Becoming a Software Developer Part 3: Version Control for Fun and Profit
By Pete McBreen
Date: Apr 19, 2002
Article is provided courtesy of Addison Wesley.
Introduction
In this third article in my "Becoming a Software Developer" series, I'm going to step away from programming for a short while and look at an issue that affects all software developershow to manage all of the changing versions of files as a project moves forward.
Most developers have been bitten by a small change somewhere breaking the application somewhere else. Normally it starts fairly innocently. You run your application to check that a new feature worksand discover that something else has stopped working. Being a careful developer, you try running the version you saved last night. Horror of horrors, that doesn't work either, even though you know it was working yesterday. In desperation, you try a different version on another machine; it sort of works, but other things are broken...welcome to the nightmare.
Avoid the Nightmare - Control Your Configuration
Once you start to see the extent of the problems with versions that work differently on different machines, you can be forgiven for asking yourself "Why did I ever become a software developer?" Unfortunately, once you get into the mess, getting out is really difficult. You're going to spend a lot of time with a puzzled look on your face, trying different options until eventually you discover what went wrong.
Rather than spend time learning strategies for digging yourself out, I think it's much better to take the time to learn how to avoid these problems in the first place:
Establish a baseline configuration. Make sure that if all else fails, you can always restore your development machine to a known state. Many teams do this by having a "standard image" that's installed onto all development machines. This ensures that any new machines can be quickly configured and if something goes wrong with a existing machine it's easy to revert to a known state.
Whenever you install anything new, do lots of testing. Are you in the habit of downloading the latest and greatest versions of tools? Whenever you download something, do a complete check to make sure that everything else still works. If just one shared library is changed, lots of other things may break. When something does break, don't panic; that's what the baseline configuration is for.
Create a new baseline whenever you find a new configuration that works. A baseline is not much use if after reverting to the baseline you have to download a whole set of tools and install updated versions of applications from CD. Outdated baseline images are just a waste of time, since it's easy to lose a day or two while you install and configure all the applications and tools that weren't part of the baseline image.
Daily Backups Are Your Friend
Absolutely nothing matches the sick feeling in the pit of your stomach when you realize that all the work you've done for the last six months has been lost due to a hardware fault that destroyed all the data on the disk. If you're lucky, you might get some relief by finding a few older versions of files on your laptop or on a long-forgotten floppy, but that's a small consolation for losing months of work.

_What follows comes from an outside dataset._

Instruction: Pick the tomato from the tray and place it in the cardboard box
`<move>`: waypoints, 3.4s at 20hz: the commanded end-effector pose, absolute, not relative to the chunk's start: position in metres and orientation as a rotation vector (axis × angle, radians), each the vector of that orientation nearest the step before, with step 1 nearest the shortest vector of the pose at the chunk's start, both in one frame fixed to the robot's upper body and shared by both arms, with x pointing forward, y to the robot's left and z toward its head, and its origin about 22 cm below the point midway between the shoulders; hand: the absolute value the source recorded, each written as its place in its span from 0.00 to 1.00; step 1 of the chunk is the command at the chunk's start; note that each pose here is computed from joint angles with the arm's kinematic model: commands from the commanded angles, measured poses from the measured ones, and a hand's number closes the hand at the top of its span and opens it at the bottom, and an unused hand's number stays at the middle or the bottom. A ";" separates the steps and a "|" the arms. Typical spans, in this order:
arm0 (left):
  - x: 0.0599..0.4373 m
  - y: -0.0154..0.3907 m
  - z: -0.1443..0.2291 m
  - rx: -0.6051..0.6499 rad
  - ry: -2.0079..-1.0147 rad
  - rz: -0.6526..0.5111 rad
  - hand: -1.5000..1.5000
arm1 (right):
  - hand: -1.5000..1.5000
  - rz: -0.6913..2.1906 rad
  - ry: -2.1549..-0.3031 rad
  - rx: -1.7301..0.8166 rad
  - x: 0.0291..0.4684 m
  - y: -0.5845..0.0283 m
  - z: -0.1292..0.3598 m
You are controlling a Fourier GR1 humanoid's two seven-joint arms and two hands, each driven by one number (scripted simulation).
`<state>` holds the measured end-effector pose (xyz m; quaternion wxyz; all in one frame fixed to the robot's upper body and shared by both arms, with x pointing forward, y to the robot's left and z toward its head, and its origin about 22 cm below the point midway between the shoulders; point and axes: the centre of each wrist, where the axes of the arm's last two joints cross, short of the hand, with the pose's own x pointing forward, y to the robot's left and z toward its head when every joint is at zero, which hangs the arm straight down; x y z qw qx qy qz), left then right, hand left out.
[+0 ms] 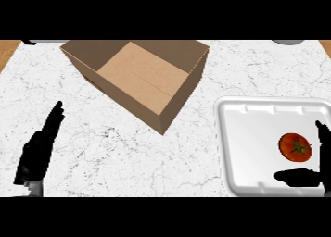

Every day, without fail, save all of your valuable, project-specific files to permanent, offline media.
You only have to back up the valuable files. Anything you don't bother to back up is by definition not valuable, since by not backing it up you're stating that it doesn't matter if you lose it.
Keep the backups for each project separate. Keeping your projects separate ensures that you can always re-create an entire project from a single backup image. It's a real waste of time to have to restore from several different backup images in order to re-create a single project.
Periodically restore from the backupsto prove that you can. Make sure that you can use your baseline image on a new machine and restore your project from the backups. Practice this every month or so. It's extremely embarrassing to discover that the backups haven't worked for the past six months.
Keep some old versions of the backups. You never know when you'll discover that the file you deleted a year ago was actually needed. The price of the storage space is cheap compared to the cost of re-creating old files.
Keep the backups in offline storage. After all, you never know when some malicious software will get through the firewall to erase or damage all of your files.
Keep the backups for really valuable projects in a fireproof safe. Sometimes a little bit of paranoia is a healthy thing.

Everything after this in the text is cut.